Все время они пили неразбавленный джин, как воду; три откупоренные бутылки стояли в разных местах, и всякий, кто проходил мимо, прикладывался к ним. Томми свалился у грот-мачты; Уикс упал ничком на юте и больше не шевелился; Амалу куда-то исчез. Кэртью еще держался на ногах: он стоял, пошатываясь, на уступе дека, и фонарь, который он держал в руке, раскачивался, следуя за движениями его тела. В голове у него шумело; роились обрывки мыслей; воспоминание об ужасах этого дня то вспыхивало, то угасало, как огонь догорающей лампы. Вдруг на него нашло какое-то пьяное вдохновение.
"Этого не должно больше быть",- подумал он, и потащился, спотыкаясь, в каюту.
Отсутствие тела Гольдорсена заставило его остановиться. Он стоял и смотрел на пустой пол, потом вспомнил и улыбнулся. Он достал из капитанской каюты ящик с пятнадцатью бутылками джина, поставил в него фонарь и осторожно понес его вон. Мак был снова в сознании; глаза его были мутны, лицо искажено страданием и покраснело от жара; и Кэртью вспомнил, что никто его не осмотрел, что он все время лежал здесь беспомощный и должен был пролежать так всю ночь, раненый, быть может, умирающий. Но теперь было уже поздно; разум отлетел от безмолвного корабля. Все, на что еще мог надеяться Кэртью, это выбраться на палубу; и, бросив сострадательный взгляд на несчастного, трагический пьяница взобрался по лестнице, выбросил ящик за борт и без сил свалился тут же.
Лишь только забрезжило на востоке, Кэртью проснулся и сел. Он глядел на полосу рассвета, на мачты и повисшие паруса брига, подобно человеку, проснувшемуся в чужой постели, с детски простодушным недоумением. Всего больше он недоумевал, что такое мучает его, что он потерял, какая беда случились с ним, которую он чувствует и о которой забыл? И вдруг, словно река, прорвавшая плотину, истина развернула перед ним свой объемистый свиток; в его памяти ожили картины и слова, которые ему суждено было никогда не забывать. Он вскочил, остановился на минуту, прижав руку ко лбу, и принялся быстро расхаживать взад и вперед. На ходу он ломал себе руки. "Боже, Боже, Боже",- повторял он, без мысли о молитве, только давая исход своей муке.

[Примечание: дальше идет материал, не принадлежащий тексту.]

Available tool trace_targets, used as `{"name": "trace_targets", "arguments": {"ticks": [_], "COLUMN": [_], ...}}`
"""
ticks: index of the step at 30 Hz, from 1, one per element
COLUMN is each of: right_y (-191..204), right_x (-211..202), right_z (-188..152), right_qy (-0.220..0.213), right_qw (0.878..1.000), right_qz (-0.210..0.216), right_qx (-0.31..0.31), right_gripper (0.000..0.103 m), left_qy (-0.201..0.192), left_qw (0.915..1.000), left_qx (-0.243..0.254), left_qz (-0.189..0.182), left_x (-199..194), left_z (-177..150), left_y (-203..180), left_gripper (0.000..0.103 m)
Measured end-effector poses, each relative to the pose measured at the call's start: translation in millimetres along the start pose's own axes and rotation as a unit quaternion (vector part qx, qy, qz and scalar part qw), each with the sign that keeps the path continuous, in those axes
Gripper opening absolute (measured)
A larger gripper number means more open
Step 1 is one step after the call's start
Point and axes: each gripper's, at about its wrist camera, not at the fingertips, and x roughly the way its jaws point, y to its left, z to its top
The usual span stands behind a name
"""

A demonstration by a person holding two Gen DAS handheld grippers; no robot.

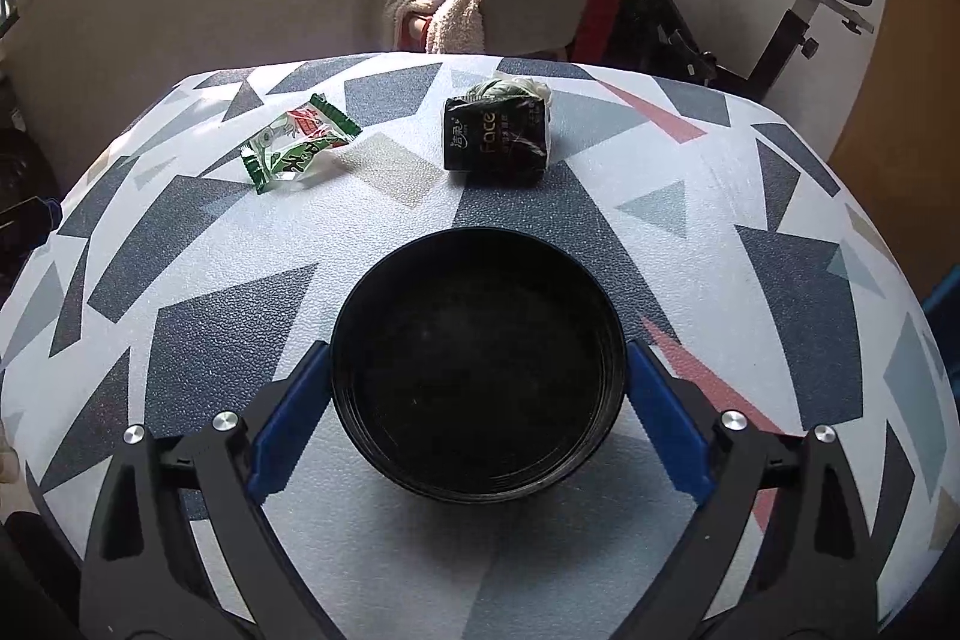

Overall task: Collect trash
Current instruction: 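Grasp the black lid with the right gripper while the left gripper grasps the green wrapper, then carry the green wrapper and black lid down and release both into the bin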

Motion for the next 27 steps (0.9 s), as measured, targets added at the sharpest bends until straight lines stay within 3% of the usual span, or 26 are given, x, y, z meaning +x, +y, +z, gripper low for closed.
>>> {"name": "trace_targets", "arguments": {"ticks": [2,6,10,14,16,17,19,27], "right_y": [-3.4,-15.5,-25.6,-23.9,-22.1,-21.9,-21.6,-15.2], "right_x": [0.4,2.7,6.1,5.6,5.1,5.1,4.4,4.0], "right_z": [0.3,-0.3,-1.3,-2.2,-2.2,-2.1,-2.1,-0.4], "right_qy": [0.000,0.006,0.013,0.012,0.010,0.010,0.008,0.003], "right_qw": [1.000,0.999,0.997,0.997,0.998,0.998,0.998,0.999], "right_qz": [0.001,0.014,0.026,0.032,0.032,0.033,0.033,0.016], "right_qx": [0.008,0.038,0.065,0.063,0.057,0.056,0.054,0.042], "right_gripper": [0.093,0.093,0.093,0.093,0.093,0.093,0.093,0.093], "left_qy": [0.012,0.029,0.067,0.078,0.093,0.095,0.090,0.085], "left_qw": [0.9997,0.9945,0.9932,0.9964,0.9950,0.9947,0.9953,0.9961], "left_qx": [0.022,0.094,0.085,0.009,-0.008,-0.010,-0.005,0.011], "left_qz": [0.005,0.034,0.040,0.034,0.036,0.036,0.034,0.022], "left_x": [31.6,88.4,137.2,162.8,171.9,172.5,167.0,106.7], "left_z": [23.9,52.3,67.6,77.6,77.1,75.7,73.5,50.6], "left_y": [-2.4,-14.2,-7.8,14.3,20.3,21.2,19.4,8.8], "left_gripper": [0.078,0.078,0.077,0.055,0.029,0.019,0.014,0.012]}}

Он не знал, много или мало времени прошло, несколько минут или несколько секунд, когда, очнувшись, убедился, что за ним наблюдают, и увидел капитана, который следил за ним с юта не то незрячими, не то лихорадочными глазами, странно сморщив лоб. Каин увидел себя в зеркале. На мгновение они встретились взорами, потом взглянули в сторону, как два преступника, и Кэртью бежал от глаз соучастника и остановился спиной к нему, облокотившись на гакаборт.
Прошел час, пока совсем рассвело и солнце взошло и рассеяло туман: час безмолвия на корабле, час невыразимой муки для страдальцев. Бессвязные мольбы Броуна, крики матросов на мачтах, звуки песен покойного Гемстида повторялись в душе с неотвязной настойчивостью. Он не осуждал и не оправдывал себя: он не думал, он страдал. В светлой воде, на которую он смотрел, картины менялись и повторялись: берсеркерское бешенство Годдедааля; кровавое зарево заката, когда они выбежали на палубу; лицо болтающего китайца, когда они выбрасывали его за борт; лицо капитана минуту тому назад, когда он пробудился от опьянения с угрызениями совести. И время шло, и солнце поднималось выше, и мука его не утолялась.
Тогда исполнилось старое пророчество, и слабейший из этих грешников принес облегчение и исцеление остальным. Амалу, чернорабочий, проснулся (как и другие) больной телом и с тоской в сердце; но привычка к повиновению укоренилась в этой простой душе, и, испугавшись, что уже поздно, он поспешил на кухню, развел огонь и принялся готовить завтрак. Звяканье посуды, треск огня, запах пищи, распространившийся в воздухе, разрушил чары. Осужденные снова почувствовали твердую почву привычки под ногами; они снова ухватились за знакомый якорь рассудка; они вернулись к чувству повторения и возвращения всех земных вещей. Капитан достал ведро воды и начал умываться. Томми смотрел на него некоторое время, а затем последовал его примеру; а Кэртью, вспомнив свои последние мысли накануне, поспешил в каюту.
Мак проснулся; быть может, он вовсе не засыпал. Над его головой канарейка Годдедааля заливалась в клетке.
- Как вы себя чувствуете? - спросил Кэртью.
- У меня сломана рука,- отвечал Мак,- но терпеть можно. Только я не могу оставаться здесь. Мне бы выбраться как-нибудь на палубу.
- Оставайтесь здесь,- сказал Кэртью.- Наверху смертельная жара и нет ветра. Я смою эту...- он остановился, ища и не находя выражения для ужасной грязи, покрывавшей пол каюты.
- Я буду очень, очень благодарен вам за это,- отвечал ирландец. Он говорил кротко и тихо, точно больной ребенок с матерью. Ничего буйного не оставалось в этом человеке; и когда Кэртью принес ведро, швабру и губку и принялся очищать поле битвы, он поочередно то следил за ним, то закрывал глаза и вздыхал, как человек, готовый лишиться чувств.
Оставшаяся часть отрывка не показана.